Saturday morning. I allowed myself to turn off the alarm the night before and sleep with no programmed awake time. When my eyes did open, I rolled over and pulled out a copy of the “The New Yorker”. The story – about an author who plagiarized a spy novel by pulling from several other novels – was only semi-fascinating and my mind wonder about the writer of the piece and her reporting methods along with word choice.
But the mornings of this specific day in the week often bring about self-reflection, or at least more than other days. Am where I should be to reach that ultimate goal, and, what exactly is that ultimate goal? The laziness and self-doubt had made me hungry, so I whipped up a brunch of eggs, potatoes, onions and tomatoes with too much Heinz. I washed it all away French-pressed coffee, a blank Word document and something indie on the speaker.
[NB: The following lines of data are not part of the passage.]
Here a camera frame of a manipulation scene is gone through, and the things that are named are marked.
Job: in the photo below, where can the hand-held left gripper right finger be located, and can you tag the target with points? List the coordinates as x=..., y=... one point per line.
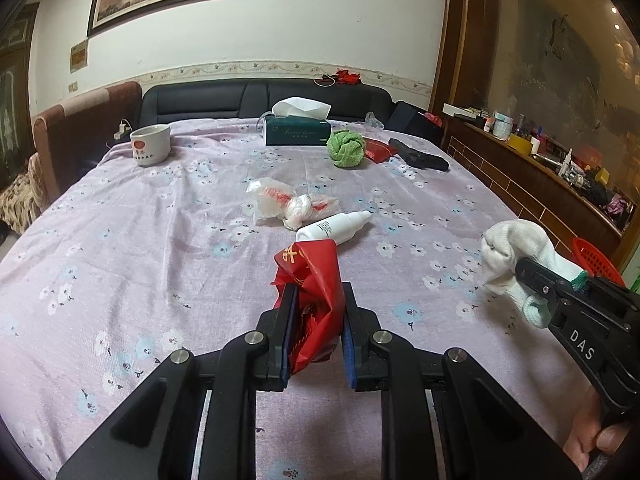
x=350, y=352

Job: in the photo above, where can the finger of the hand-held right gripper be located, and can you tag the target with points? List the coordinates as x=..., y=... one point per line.
x=537, y=277
x=593, y=286

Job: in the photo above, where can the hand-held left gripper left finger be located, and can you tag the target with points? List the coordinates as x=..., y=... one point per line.
x=290, y=342

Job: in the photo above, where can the white sock with green trim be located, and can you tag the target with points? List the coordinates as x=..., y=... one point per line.
x=505, y=250

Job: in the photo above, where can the red plastic bag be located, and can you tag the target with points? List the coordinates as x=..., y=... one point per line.
x=320, y=280

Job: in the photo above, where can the person's right hand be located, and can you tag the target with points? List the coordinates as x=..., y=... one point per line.
x=585, y=440

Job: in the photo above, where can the red plastic basket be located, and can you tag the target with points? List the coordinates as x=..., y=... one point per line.
x=597, y=260

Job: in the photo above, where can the wooden shelf with clutter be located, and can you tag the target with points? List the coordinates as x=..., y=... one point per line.
x=525, y=175

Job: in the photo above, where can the white plastic bottle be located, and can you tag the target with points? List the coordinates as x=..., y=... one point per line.
x=332, y=227

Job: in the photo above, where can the white crumpled plastic bag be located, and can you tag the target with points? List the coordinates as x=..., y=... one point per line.
x=305, y=210

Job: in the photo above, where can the yellow box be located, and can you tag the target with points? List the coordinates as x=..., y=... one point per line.
x=520, y=144

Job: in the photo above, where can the clear red-printed plastic bag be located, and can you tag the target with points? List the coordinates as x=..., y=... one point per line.
x=267, y=200

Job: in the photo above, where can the white jar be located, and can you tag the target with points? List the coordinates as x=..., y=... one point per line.
x=502, y=125

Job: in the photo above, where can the black cloth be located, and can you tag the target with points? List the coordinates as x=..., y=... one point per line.
x=420, y=157

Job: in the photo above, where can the purple floral bedsheet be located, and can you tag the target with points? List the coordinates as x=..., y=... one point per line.
x=150, y=235

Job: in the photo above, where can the black box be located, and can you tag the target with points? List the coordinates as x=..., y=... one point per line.
x=415, y=120

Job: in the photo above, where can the green cloth ball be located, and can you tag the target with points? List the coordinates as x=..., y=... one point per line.
x=346, y=149

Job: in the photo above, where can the red packet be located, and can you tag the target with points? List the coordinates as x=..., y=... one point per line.
x=378, y=150

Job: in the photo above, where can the green tissue box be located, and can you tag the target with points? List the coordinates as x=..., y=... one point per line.
x=297, y=132

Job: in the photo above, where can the small clear plastic bag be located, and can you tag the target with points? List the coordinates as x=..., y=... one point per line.
x=373, y=120

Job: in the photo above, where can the white ceramic cup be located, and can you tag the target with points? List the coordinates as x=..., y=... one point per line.
x=150, y=147

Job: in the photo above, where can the black leather headboard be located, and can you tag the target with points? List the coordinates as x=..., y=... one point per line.
x=200, y=102

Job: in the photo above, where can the red cloth item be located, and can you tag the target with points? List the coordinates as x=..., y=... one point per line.
x=347, y=77

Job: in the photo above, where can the brown armchair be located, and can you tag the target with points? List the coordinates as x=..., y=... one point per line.
x=70, y=140

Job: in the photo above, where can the dark wooden door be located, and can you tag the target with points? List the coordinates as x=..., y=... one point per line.
x=15, y=100

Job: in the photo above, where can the wall socket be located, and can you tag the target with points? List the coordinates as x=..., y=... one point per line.
x=73, y=87

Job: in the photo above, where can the small wall plaque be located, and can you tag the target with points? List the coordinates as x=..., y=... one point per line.
x=79, y=57
If I didn’t attach 2012 to this entry, a historian of my life could have picked this moment out from my post-college years in Brookings or the short stint in Sioux Falls. The routine is identical but the backdrop is practically on another planet.
On those days, between 2008-2010, after publishing a post I would wander downtown, Main Street or Philips Avenue, and pop into different shops, hoping they would transport me to somewhere else. Cottonwood for a mocha and then Brookings Library for a book that would be left unread until it was due a month later. The Market for a bottle of wine and then Zandbroz for lusting over accessories out of my price range. My restless thoughts would settle with no big event of the day to define it. Maybe I would join up with friends for drinks or Saturday Night Live later, but I would go to bed, call the day a resting one and fall asleep to the possibilities.
However, this Saturday, although equally as mundane, appears to be from generations ago. A mooing cow dominates the background music and bathroom breaks require a trip outside. Chores, such as washing dishes and cooking an evening meal, will take twice as long without the conveniences of modern technology.
To me, these mornings seem more alike than different—I have just moved locations. I am still the wondering, confused person I was two years ago, with a hint more clarity. As I reflect on April for a Year of Presence post, I see this as the theme, my true self settling into this life.
When I left the daily showers, turning on lights when I walk into a room and other luxuries of South Africa, I came back to site with a new sense of purpose. This feeling that at any moment I might be pulled out had slightly faded and I transitioned into a two-year focus, like a sprinter trading the 200-meter sprint for the marathon. Having passed the Niger evacuation benchmark in this service, I finally allowed myself to sink into my life here and think about it more than just something I did one time.
With that came comfort. Instantly, I was more comfortable in the classroom. Having acquired new techniques and ideas at Phase III training, I had a frank conversation with my students about how I could be a better teacher for them. Their answer: be happier. I mixed up lesson plans and almost felt like a real teacher.
That ease spilled over into my village life. As if there was a village meeting overnight, everyone seemed to know my name and greeted me with joy each day. My persona as a stranger vanished, or it appeared to it, and it revealed me. My silliness came out to create interactions when words couldn’t. Friends came knocking at the door when I wasn’t sure if I had any. And, the biggest improvement, the constant bashing from my inner voices eased up and a supporting one was more vocal.
A great example of this newfound comfort came later in that Saturday. I was out running and passed a group of gaping boys. Other times I would have yelled something at them to stop or been annoyed. Instead I smiled. They took it as invitation to join me, another action that brought great annoyance two months earlier. Yet, I embraced it. We danced and exchanged passes in Sesotho and I even included a short English lesson. It was a small moment, but left me feeling like I took the opportunity instead of trying to combat frustration.
For all the ups and downs I seemed to have in my first three months at site, the parts moved into place during month four and what came together was a large flashing sign that said, “Yes, this right.”
The whole point of this Year of Presence was to absorb every moment of this life, to leave here at the end of 2013 without a single regret. I am far from reaching that but April showed me that I could be in Lesotho as myself, not some modified version, and that crawling into bed with a large smile is the best kind of reassurance. But to have all that I needed to stop and embrace the moment while pulling in elements of myself. I am not prefect at this present living but I am getting better.